Медленно, словно с трудом, он добрался до графина и опустошил залпом два стакана воды. Затем, приблизившись к столу, присел на один из стареньких стульев и уставился пустым взглядом в скатерть. Когда аппетитно пахнущая еда была готова, я достала противень из духовки и разложила бутерброды на большой тарелке. Поставив тарелку в середину стола рядом с блюдцем яблочных долек и двумя кружками, я села на стул с противоположной стороны круглого столика и отхлебнула уже немного остывший чай. Взяв один бутерброд, я с наслаждением вкусила это невероятно сладостное сочетание багета, сыра и ветчины – такое простое, но безоговорочно идеальное.
Мужчина даже не притронулся к еде. Его задумчивый взгляд был прикован с тарелке – в нём плескалась непонятная мне тревога, словно тысячи переживаний вихрем вертелись в его голове.
– Они с ветчиной? – Его голос от чего-то дрогнул.
– С ветчиной, – ответила я, уплетая уже второй бутерброд. – Ешь.

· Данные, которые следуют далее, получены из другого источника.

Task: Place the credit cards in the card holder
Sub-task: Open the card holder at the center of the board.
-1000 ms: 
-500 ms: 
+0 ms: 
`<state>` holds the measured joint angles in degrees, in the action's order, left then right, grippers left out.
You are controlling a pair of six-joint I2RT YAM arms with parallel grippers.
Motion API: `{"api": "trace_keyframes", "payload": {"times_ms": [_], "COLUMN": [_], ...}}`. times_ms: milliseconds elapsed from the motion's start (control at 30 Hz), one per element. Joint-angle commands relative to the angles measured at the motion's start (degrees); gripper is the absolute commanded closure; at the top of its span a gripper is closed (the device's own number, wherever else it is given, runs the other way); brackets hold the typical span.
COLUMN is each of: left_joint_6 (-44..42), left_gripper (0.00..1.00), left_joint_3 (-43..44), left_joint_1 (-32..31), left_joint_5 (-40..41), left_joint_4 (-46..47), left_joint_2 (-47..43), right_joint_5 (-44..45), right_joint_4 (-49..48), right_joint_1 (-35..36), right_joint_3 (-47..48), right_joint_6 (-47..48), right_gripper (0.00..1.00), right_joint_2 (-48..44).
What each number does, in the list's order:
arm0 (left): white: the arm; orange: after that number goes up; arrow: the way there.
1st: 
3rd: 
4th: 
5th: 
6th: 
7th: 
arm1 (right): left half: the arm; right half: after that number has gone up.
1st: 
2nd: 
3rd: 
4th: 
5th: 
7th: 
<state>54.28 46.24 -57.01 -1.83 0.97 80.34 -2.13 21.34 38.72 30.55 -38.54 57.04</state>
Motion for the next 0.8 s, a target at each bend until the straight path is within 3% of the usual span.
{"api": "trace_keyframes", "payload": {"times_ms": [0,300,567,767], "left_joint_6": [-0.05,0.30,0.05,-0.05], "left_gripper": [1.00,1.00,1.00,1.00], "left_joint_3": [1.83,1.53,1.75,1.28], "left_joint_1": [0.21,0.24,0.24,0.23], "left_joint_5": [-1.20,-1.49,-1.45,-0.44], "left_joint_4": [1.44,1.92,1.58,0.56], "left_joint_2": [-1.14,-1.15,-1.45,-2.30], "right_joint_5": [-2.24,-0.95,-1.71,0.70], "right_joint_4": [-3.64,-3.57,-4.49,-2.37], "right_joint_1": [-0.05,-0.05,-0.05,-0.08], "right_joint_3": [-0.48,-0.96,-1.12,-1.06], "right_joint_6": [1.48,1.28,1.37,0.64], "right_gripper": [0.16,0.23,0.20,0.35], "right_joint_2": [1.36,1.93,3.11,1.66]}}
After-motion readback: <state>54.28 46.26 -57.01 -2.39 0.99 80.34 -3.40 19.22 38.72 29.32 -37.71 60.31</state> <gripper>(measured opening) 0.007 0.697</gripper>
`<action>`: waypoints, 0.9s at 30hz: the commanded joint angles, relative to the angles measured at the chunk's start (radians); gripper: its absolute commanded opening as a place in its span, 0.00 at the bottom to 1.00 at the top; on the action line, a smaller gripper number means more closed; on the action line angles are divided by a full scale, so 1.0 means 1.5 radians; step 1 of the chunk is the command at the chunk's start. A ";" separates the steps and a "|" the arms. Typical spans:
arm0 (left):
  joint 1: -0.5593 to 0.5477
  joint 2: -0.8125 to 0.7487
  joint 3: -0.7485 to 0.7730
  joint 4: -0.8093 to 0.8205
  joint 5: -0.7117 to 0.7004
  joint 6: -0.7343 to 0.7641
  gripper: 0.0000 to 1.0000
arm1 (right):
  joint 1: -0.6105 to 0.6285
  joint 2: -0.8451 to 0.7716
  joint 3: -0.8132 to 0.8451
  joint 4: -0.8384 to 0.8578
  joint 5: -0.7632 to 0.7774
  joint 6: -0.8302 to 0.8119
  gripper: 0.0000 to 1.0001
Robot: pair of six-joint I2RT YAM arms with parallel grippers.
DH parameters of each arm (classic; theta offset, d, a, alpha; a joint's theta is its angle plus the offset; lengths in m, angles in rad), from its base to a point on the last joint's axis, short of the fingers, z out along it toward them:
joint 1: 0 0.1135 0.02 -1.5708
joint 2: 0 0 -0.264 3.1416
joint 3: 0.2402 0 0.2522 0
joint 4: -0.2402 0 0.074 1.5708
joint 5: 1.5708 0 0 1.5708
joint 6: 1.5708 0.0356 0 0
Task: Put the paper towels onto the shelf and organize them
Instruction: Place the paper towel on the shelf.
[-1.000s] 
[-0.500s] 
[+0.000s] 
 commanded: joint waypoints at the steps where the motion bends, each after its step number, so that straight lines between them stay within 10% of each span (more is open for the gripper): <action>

Он точно спятил. Почему он смотрит на это блюдо так, словно это гора украденных золотых слитков на тарелке?
Осторожно, словно боясь испортить, мужчина взял бутерброд и откусил крошечный кусочек. Два светлых глаза уставились на меня.
– Моя жена готовила такие же. – Его жалобный взгляд не отпускал мой, недоумевающий. Он явно пытался что-то этим сказать, однако я не понимала, что именно. – Один в один такие же.
– Это обыкновенные горячие бутерброды, они всегда у всех одинаковые. – Я пожала плечами, продолжая есть, но взгляд по прежнему не отпускал меня.
– Не говори так. У меня никогда не получалось повторить этот вкус.
– Ну и что? Разве получалось хуже? Ни за что не поверю, что тебе удалось испортить бутерброды.
Расправившись с одним, мужчина приступил к оставшимся бутербродам, вкушая их не спеша, но с таким удовольствием, словно не ел уже пару недель, а я радовалась, что хоть кто-то оказался доволен моей стряпнёй. Лицо мужчины во время еды имело очень неоднозначное выражение – что-то между неземным блаженством и печалью, вперемешку с искренним восхищением. Что ж, это была весьма неожиданная реакция на моё фирменное блюдо, которое мама всегда называла «плевок на противень».